Carrie Mae Weems’ Kitchen Table Series explores the complexities of relationships, grounded by the symbolic kitchen table. Included in the exhibition is a complete portfolio of platinum prints and letterpress text sheets from the Kitchen Table Series. Weems has participated in numerous solo and group exhibitions at major national and international museums including The Metropolitan Museum of Art,  Solomon R. Guggenheim Museum in New York, and the Centro Andaluz de Arte Contemporáneo in Seville, Spain. Weems has received many awards, grants and fellowships including the Prix de Rome, The National Endowment of the Arts, and the Alpert. In 2012, Weems was presented with a US Department of State’s Medal of Arts in recognition for her commitment to the State Department’s Art in Embassies program. In 2013, she received the MacArthur “Genius” Grant, and Anderson Ranch Arts Center will honor Weems with its National Artist Award this summer.

Mickalene Thomas focuses on the individual, by photographing her friends and family. Her work addresses stereotypes and misconceptions of the black experience and female form. Thomas photographs her models — including herself, her mother, and friends/lovers — in studio sets inspired by music and films from the 1970s, surrounded by intensely colored and embellished fabrics reminiscent of her paintings. Mickalene Thomas’ work is held in many collections, including Art Institute of Chicago, Baltimore Museum of Art, Brooklyn Museum, International Center of Photography, Museum of Fine Arts, Boston, Museum of Modern Art, San Francisco Museum of Modern Art, Seattle Art Museum, Smithsonian American Art Museum, Solomon R. Guggenheim Museum, Studio Museum in Harlem, Whitney Museum of American Art. Her exhibition “Mickalene Thomas: Do I Look Like a Lady?” will open at LA MOCA on October 16, 2016.

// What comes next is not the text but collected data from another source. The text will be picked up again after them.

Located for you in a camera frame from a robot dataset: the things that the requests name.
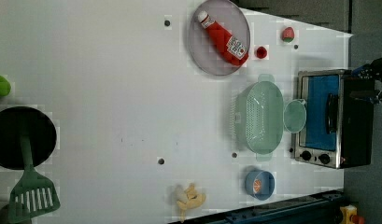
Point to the green plastic strainer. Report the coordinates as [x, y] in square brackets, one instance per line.
[257, 118]

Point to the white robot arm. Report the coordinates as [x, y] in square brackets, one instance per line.
[370, 71]

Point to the grey round plate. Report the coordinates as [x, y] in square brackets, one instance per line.
[201, 47]

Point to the red ketchup bottle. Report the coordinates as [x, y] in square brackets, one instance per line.
[228, 46]

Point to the peeled toy banana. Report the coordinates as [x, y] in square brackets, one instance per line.
[188, 199]

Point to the red toy strawberry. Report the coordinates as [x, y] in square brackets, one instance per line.
[261, 52]

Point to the orange slice toy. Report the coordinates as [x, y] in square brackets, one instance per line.
[257, 185]

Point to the blue bowl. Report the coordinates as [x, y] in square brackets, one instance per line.
[268, 184]

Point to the green mug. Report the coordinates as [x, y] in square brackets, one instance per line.
[294, 115]

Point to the red green toy fruit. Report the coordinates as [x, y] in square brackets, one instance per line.
[288, 35]

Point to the silver black toaster oven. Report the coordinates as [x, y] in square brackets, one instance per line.
[339, 119]

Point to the green slotted spatula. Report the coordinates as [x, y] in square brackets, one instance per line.
[34, 195]

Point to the black frying pan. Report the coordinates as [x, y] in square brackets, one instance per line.
[42, 132]

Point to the green toy vegetable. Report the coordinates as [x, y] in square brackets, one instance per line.
[5, 87]

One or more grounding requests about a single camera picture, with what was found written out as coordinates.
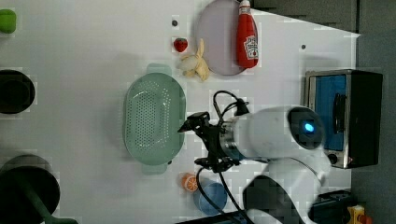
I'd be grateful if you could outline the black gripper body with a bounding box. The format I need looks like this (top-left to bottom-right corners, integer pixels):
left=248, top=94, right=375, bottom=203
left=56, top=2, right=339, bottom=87
left=194, top=124, right=240, bottom=173

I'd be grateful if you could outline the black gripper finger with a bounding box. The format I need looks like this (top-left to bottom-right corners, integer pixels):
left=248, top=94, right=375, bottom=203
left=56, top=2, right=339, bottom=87
left=177, top=112, right=210, bottom=133

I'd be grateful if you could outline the green oval strainer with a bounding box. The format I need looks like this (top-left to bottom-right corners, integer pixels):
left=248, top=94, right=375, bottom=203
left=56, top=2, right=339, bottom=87
left=122, top=63, right=186, bottom=175

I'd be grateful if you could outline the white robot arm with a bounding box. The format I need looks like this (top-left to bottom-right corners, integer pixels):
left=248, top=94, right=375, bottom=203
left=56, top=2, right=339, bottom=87
left=178, top=105, right=331, bottom=224

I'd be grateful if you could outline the blue bowl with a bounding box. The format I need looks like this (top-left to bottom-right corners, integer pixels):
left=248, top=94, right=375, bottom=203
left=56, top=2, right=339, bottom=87
left=193, top=180, right=228, bottom=216

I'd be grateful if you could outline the toy orange slice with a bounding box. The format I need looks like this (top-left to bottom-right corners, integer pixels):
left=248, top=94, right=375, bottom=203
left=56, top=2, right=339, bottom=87
left=181, top=174, right=198, bottom=192

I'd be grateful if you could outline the toy peeled banana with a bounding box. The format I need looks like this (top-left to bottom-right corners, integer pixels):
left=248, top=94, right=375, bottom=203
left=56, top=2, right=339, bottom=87
left=177, top=38, right=210, bottom=81

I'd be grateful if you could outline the toy strawberry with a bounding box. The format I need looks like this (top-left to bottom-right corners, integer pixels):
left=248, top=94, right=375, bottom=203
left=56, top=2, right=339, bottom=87
left=173, top=38, right=189, bottom=52

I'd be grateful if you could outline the grey round plate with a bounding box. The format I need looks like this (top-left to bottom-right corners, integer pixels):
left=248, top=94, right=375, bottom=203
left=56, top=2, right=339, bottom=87
left=195, top=0, right=250, bottom=76

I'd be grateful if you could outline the plush ketchup bottle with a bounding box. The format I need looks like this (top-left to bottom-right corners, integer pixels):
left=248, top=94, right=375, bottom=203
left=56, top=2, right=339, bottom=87
left=236, top=0, right=259, bottom=68

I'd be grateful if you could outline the toaster oven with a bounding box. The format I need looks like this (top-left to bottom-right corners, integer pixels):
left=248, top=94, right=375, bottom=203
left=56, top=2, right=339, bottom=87
left=304, top=69, right=383, bottom=169

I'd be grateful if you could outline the yellow toy block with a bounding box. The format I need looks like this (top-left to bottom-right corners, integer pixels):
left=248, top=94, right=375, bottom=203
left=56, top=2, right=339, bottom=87
left=347, top=205, right=373, bottom=224

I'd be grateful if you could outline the black round object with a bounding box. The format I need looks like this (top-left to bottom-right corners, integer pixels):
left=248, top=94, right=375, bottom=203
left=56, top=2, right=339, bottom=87
left=0, top=69, right=35, bottom=114

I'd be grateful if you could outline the green cylinder object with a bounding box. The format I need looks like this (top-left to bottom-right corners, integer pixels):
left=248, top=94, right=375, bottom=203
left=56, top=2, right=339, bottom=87
left=0, top=8, right=17, bottom=34

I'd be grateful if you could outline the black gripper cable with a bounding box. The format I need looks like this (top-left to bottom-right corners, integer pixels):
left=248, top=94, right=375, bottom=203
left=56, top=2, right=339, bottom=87
left=195, top=90, right=253, bottom=224

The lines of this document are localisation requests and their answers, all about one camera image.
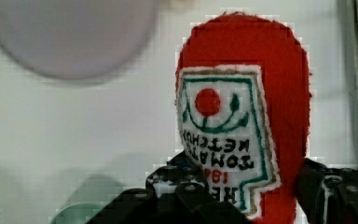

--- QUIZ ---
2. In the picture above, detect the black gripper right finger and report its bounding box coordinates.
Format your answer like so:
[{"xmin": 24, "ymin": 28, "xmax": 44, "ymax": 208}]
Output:
[{"xmin": 296, "ymin": 159, "xmax": 358, "ymax": 224}]

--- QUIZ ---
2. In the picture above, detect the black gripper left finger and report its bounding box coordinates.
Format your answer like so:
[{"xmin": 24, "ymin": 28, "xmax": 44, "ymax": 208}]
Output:
[{"xmin": 87, "ymin": 152, "xmax": 253, "ymax": 224}]

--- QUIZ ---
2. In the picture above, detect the red plush ketchup bottle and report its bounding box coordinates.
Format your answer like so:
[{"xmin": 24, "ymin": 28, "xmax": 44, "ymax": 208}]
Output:
[{"xmin": 175, "ymin": 12, "xmax": 310, "ymax": 224}]

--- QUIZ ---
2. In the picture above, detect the lavender round plate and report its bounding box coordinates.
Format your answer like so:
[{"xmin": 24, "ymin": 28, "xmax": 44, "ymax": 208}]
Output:
[{"xmin": 0, "ymin": 0, "xmax": 158, "ymax": 79}]

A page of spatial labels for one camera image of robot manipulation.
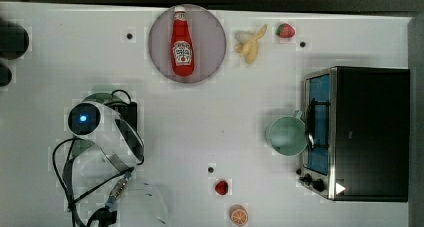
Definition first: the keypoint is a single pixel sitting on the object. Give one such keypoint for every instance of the green plastic strainer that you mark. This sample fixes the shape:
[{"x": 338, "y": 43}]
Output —
[{"x": 96, "y": 97}]

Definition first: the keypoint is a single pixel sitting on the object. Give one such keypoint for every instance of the green mug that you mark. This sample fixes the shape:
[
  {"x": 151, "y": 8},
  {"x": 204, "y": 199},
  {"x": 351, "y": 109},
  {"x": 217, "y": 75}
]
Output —
[{"x": 286, "y": 135}]

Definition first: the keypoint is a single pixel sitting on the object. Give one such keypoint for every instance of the black toaster oven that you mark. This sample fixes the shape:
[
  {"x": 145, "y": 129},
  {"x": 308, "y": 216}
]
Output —
[{"x": 357, "y": 128}]

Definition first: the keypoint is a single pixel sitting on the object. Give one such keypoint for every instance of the red ketchup bottle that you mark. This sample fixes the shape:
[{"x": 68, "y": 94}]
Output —
[{"x": 181, "y": 48}]

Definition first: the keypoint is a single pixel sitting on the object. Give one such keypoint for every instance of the small black round object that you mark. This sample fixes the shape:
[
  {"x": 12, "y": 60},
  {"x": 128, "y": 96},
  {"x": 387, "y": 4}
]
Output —
[{"x": 5, "y": 75}]

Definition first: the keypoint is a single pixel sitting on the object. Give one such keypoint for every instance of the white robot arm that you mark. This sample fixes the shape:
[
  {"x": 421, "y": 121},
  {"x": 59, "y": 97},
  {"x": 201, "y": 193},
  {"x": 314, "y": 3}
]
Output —
[{"x": 100, "y": 178}]

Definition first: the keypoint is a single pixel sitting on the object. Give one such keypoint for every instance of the peeled banana toy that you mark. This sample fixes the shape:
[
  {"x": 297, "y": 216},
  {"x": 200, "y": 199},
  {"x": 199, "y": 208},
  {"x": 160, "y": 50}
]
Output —
[{"x": 248, "y": 43}]

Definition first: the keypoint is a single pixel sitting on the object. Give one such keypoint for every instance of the grey round plate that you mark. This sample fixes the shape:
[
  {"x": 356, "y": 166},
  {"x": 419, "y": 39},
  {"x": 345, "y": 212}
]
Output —
[{"x": 208, "y": 38}]

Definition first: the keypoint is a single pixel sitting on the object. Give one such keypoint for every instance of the orange slice toy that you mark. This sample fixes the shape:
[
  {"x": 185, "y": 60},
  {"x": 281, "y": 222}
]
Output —
[{"x": 238, "y": 215}]

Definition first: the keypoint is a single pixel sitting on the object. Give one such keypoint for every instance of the small red strawberry toy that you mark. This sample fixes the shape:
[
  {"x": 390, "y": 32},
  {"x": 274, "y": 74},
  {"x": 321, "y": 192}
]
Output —
[{"x": 221, "y": 187}]

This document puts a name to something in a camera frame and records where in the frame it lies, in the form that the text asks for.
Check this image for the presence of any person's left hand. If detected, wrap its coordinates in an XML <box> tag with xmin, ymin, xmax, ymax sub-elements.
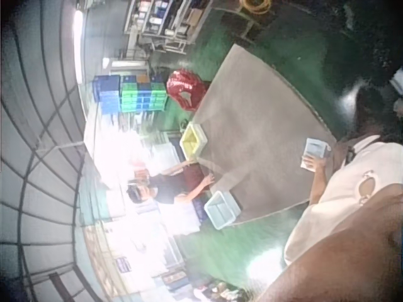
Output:
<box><xmin>303</xmin><ymin>155</ymin><xmax>327</xmax><ymax>175</ymax></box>

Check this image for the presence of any small white plastic box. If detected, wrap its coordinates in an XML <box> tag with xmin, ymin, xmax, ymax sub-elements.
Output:
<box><xmin>300</xmin><ymin>137</ymin><xmax>332</xmax><ymax>172</ymax></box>

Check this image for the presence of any light blue plastic bin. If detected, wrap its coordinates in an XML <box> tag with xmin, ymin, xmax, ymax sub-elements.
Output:
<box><xmin>203</xmin><ymin>190</ymin><xmax>242</xmax><ymax>231</ymax></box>

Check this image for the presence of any yellow plastic bin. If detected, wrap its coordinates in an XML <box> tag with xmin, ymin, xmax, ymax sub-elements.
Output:
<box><xmin>179</xmin><ymin>123</ymin><xmax>209</xmax><ymax>159</ymax></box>

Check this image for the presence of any red shiny bag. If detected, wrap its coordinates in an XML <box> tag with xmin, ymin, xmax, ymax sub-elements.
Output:
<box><xmin>166</xmin><ymin>69</ymin><xmax>211</xmax><ymax>111</ymax></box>

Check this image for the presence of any stack of blue green crates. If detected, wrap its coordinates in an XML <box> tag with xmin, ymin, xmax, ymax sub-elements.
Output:
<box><xmin>92</xmin><ymin>74</ymin><xmax>168</xmax><ymax>115</ymax></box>

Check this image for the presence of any metal storage shelf rack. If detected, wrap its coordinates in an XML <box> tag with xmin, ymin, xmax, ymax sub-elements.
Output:
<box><xmin>123</xmin><ymin>0</ymin><xmax>212</xmax><ymax>55</ymax></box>

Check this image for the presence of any long ceiling light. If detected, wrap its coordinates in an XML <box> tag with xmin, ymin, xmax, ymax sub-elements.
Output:
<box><xmin>72</xmin><ymin>9</ymin><xmax>85</xmax><ymax>84</ymax></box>

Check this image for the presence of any yellow coiled hose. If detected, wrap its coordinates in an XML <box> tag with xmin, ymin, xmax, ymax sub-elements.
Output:
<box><xmin>240</xmin><ymin>0</ymin><xmax>273</xmax><ymax>14</ymax></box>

LaToya Ruby Frazier’s The Notion of Family tells the twelve-year story of Braddock, Pennsylvania, the deteriorating steel community in which she grew up. The photographs show the decline of industry in America and explore its effects on the individual family across generations. Frazier is the recipient of a MacArthur fellowship and a Guggenheim fellowship, among many other awards. Her work has been widely exhibited and collected by institutions both nationally and internationally: Museum of Modern Art; Whitney Museum of American Art; Brooklyn Museum, Museum of Contemporary Art, Chicago; Pomeranz Collection, Vienna; and Zabludowicz Collection, London.

This exhibition is presented in tandem with a symposium of the same name at KentPresents.  Blanton Museum curator Carter Foster, who previously was the curator of drawings for the Whitney Museum of American Art, will moderate a panel including LaToya Ruby Frazier, Dr. Deborah Willis of New York University, and Sarah Lewis of Harvard University on August 20. KentPresents runs from August 18 to 20.

An opening reception on August 20, from 5 to 9 PM, will be part of Kent Arts Night, the town’s celebration of its tradition as an art center.
 
“What strikes me most,” says James Barron, “is the deep humanity in the photographs. These are universal stories that touch us with their familiarity.  We are thrilled to bring together the work of these artists in Connecticut in conjunction with KentPresents, an ideas festival now in its second year.  Gordon Parks’ photographs help spark the Civil Rights movement. Fifty Years After, we as a society need to assess where we are now.”

We would like to express our gratitude to Agnes Gund for her creative ideas and continued support. We would also like to thank Donna and Ben Rosen for their efforts in bringing KentPresents to our community.